STANLEY ERCK: No, I think-- you know, I think that there is a pocket of people who are waiting for a vaccine that has the more traditional approach of a protein-based vaccine like we're using. So when we get that approved, we'll be able to fill that demand.

AKIKO FUJITA: And Stanley, following up on Anjalee's question there on the booster shots, a lot of questions right now about just how long the efficacy will last for those of us who have already been vaccinated. What does the booster market look like in the US here? In looking months down the line, what does the fall look like in terms of the amount of those who are vaccinated and the additional booster shots that will be needed?

STANLEY ERCK: Yeah, I think-- we don't know.
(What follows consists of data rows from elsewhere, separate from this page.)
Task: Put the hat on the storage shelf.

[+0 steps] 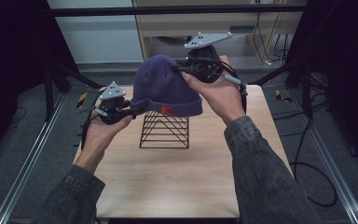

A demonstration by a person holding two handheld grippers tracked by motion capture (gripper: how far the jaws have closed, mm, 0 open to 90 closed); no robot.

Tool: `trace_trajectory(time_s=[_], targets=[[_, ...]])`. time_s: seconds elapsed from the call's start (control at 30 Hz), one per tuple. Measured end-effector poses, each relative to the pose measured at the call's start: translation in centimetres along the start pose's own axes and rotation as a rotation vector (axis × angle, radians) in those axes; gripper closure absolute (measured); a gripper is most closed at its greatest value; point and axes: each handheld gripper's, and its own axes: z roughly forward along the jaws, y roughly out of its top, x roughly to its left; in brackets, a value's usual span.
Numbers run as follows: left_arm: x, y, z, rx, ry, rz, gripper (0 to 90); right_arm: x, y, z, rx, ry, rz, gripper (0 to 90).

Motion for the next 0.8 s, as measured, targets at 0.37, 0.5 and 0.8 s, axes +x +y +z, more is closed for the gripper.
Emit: trace_trajectory(time_s=[0.37,0.5,0.8], targets=[[1.3,-1.3,0.3,0.016,0.021,-0.026,67.3,-0.6,-1.4,2.6,0.038,-0.014,0.008,79.3],[1.6,-1.4,0.5,0.012,0.026,-0.027,66.7,-0.8,-1.6,3.1,0.037,-0.022,0.007,79.3],[1.9,-2.5,1.3,0.04,0.026,-0.037,66.0,-0.9,-2.9,4.5,0.082,-0.025,0.008,78.8]])
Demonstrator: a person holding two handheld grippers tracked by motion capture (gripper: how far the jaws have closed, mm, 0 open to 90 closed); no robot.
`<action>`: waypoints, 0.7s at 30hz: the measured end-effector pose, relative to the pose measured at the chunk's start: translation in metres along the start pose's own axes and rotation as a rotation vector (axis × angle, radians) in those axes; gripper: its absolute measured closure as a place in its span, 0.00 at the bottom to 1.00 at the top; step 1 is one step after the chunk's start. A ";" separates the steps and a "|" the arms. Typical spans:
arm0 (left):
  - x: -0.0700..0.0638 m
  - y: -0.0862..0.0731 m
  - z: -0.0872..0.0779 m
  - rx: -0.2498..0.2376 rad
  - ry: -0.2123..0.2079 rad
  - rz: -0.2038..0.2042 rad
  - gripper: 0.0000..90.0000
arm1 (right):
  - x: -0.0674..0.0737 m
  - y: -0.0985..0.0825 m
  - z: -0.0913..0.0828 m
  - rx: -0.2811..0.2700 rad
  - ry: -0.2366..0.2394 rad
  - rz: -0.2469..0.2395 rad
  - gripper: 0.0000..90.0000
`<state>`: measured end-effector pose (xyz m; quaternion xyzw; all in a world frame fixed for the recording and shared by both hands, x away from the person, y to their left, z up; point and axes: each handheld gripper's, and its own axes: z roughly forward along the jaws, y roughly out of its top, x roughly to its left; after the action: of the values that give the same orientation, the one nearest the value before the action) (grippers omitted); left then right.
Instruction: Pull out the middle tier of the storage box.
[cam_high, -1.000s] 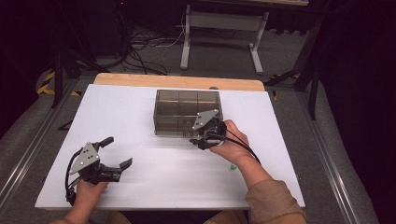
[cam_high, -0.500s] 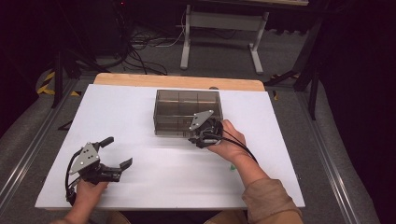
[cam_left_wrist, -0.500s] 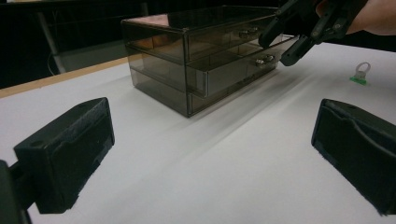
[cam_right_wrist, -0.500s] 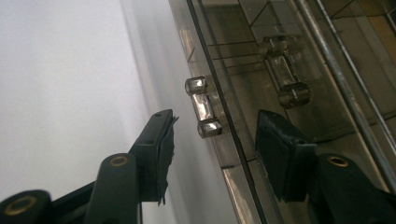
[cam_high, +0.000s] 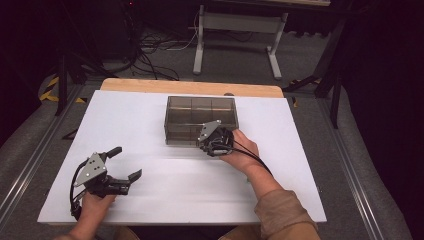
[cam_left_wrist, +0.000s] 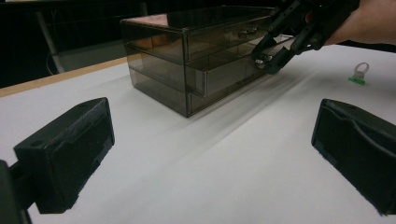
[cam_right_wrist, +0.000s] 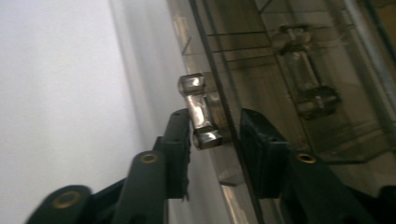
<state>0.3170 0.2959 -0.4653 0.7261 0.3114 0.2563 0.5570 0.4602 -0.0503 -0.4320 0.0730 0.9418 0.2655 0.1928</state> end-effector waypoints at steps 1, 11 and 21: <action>0.000 0.000 0.000 0.000 0.000 0.000 0.00 | 0.000 0.000 -0.001 0.008 0.006 -0.021 0.73; 0.000 0.000 0.000 0.000 0.001 0.000 0.00 | 0.004 0.001 -0.006 0.013 0.007 -0.029 0.73; 0.000 0.000 0.000 0.000 0.002 -0.002 0.00 | 0.014 0.003 -0.018 0.008 0.020 -0.047 0.74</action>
<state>0.3169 0.2960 -0.4653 0.7257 0.3124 0.2564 0.5568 0.4404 -0.0526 -0.4211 0.0488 0.9462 0.2579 0.1891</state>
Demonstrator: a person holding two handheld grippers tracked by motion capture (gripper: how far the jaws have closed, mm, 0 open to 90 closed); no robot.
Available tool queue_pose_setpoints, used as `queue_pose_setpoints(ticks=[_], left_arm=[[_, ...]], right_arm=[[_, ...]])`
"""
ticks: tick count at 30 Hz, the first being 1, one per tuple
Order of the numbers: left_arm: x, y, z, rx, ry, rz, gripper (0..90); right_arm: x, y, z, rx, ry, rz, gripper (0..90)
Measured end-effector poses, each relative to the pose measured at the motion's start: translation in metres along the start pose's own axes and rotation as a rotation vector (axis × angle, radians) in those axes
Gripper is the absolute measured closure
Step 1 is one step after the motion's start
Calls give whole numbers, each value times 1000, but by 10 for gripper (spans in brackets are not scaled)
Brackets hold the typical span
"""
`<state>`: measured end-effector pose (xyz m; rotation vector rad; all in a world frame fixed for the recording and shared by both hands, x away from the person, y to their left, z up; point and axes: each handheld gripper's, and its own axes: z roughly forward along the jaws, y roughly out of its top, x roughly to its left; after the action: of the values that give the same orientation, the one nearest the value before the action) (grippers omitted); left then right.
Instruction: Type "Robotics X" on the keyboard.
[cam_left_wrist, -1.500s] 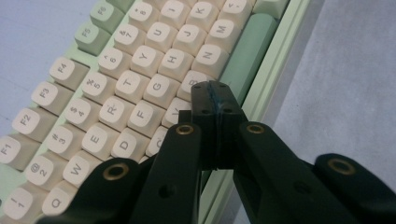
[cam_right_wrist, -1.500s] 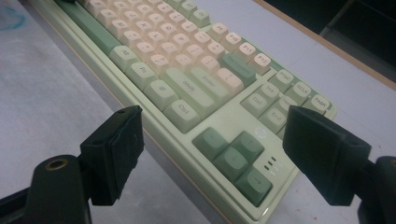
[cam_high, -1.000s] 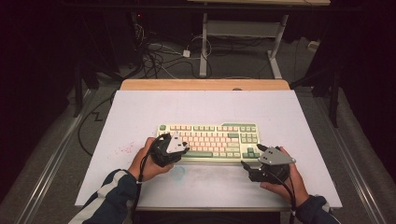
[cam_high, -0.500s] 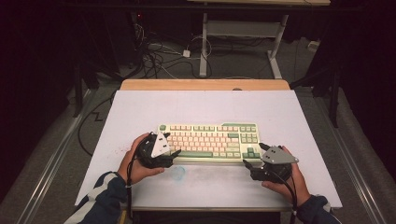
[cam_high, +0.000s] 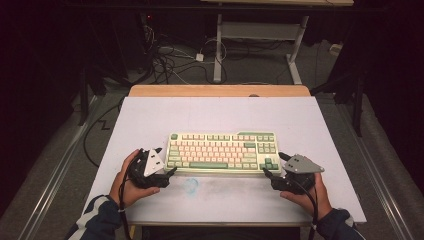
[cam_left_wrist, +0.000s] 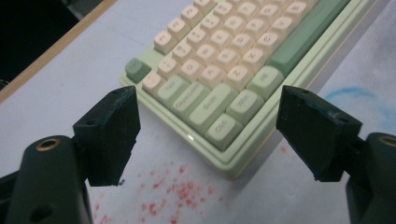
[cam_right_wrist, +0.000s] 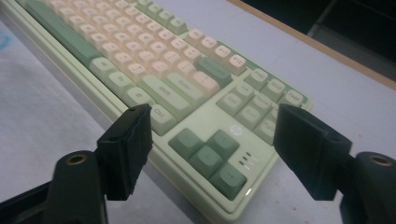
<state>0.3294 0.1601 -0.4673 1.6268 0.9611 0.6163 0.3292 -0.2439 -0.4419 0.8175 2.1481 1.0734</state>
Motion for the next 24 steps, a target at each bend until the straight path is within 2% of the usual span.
queue_pose_setpoints(ticks=[2, 5, 6, 8, 12, 15, 24], left_arm=[[4, -3, -3, 14, 13, -3, 203], [8, -7, -6, 25, 27, -9, 203], [9, -8, -8, 29, 37, 1, 204], [11, -8, -9, 28, 41, -15, 204], [15, -10, -9, 34, 50, -26, 203], [14, -10, -8, 39, 47, -21, 204], [12, -13, -7, 56, 41, -18, 204]], right_arm=[[-3, 1, 1, 10, 23, 8, 382], [-7, 4, 4, 28, 38, 9, 549], [-8, 6, 6, 38, 46, 8, 615], [-10, 12, 10, 44, 76, 8, 721], [-8, 23, 20, 66, 107, -24, 860], [-6, 30, 31, 95, 113, -58, 900], [-7, 37, 54, 135, 157, -57, 900]])
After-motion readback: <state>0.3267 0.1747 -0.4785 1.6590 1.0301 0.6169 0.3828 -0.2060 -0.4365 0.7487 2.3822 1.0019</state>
The answer is, we don't know everything yet because there's not enough time that's passed. But I think it's clear-- it's clear that we all have antibodies that decline over time because they-- all vaccines do. And whether it's six months or a year that it looks like the level has gone down enough that we can boost-- we have boosted. Both in our non-human primates study that we started a year ago, and vaccinated baboons and saw their antibody levels go very low, and then we boosted a year later. They got tremendous responses. Way higher than they got the first two doses. So it works.

And so whether you have to have a boost every year, or whether it's every two or five years, we'll find out over time. But I think it's going to be important for boosting.

ANJALEE KHEMLANI: Stan, talk to me about the manufacturing. I know that you've committed to the capacity of 150 million doses per month by the end of the year. Has anything changed in the past couple of months, as we've seen different companies sort of branch out in terms of delivering to various global-- to various countries? Has the pressure on the supply chain decreased at all, or has it maintained?

STANLEY ERCK: No, I think that it's a good point. You know, we've been constrained for the past six months, off and on, by, we can't get some raw material, we can't get some depth filter that you need to filter the product in the manufacturing process, or you can't get 2,000-liter plastic bags to grow it in. And some really dramatic shortages. That's starting to even out.

What you love to have in all of our eight plants is six months of inventory of all the stuff. And we don't. We have weeks in some cases, and we have months in others. But it's getting better, and our expectations, and when we make this forecast, that we can have 150 million doses running through our plants every month. We're expecting that we'll have the raw material supply straightened up by then. So we're pretty confident about that.

ZACK GUZMAN: And Stanley, just to wrap up here, I mean, when we talk about how it fits into your guys' role in this pandemic, thinking back to where it all began, there were some people-- I don't want to say there were haters on Novavax, but doubters out there that you guys could get here. Now you've proved them wrong. When it comes to your guys' payback on that, and what you're trying to do, low income countries doesn't sound like there's a lot of profitability opportunity around that, but how are you looking at it from your standpoint, in a business perspective and how profitable this is going to be for you guys? If you are going to play that, and what boosters might do to maybe play a factor in that as well?

STANLEY ERCK: You know, I think the problem gets solved when we show that we have a best-in-class vaccine. And if we start selling in the low income countries first, so be it. And so the profits will come bigger later. But I think we've shown now that we have the potential to be widely called the best-in-class vaccine, and that's what we intend to develop over the long run.

ZACK GUZMAN: Stanley Erck, Novavax CEO and President. Appreciate you taking the time here to chat with us alongside Yahoo Finance's Anjalee Khemlani as well.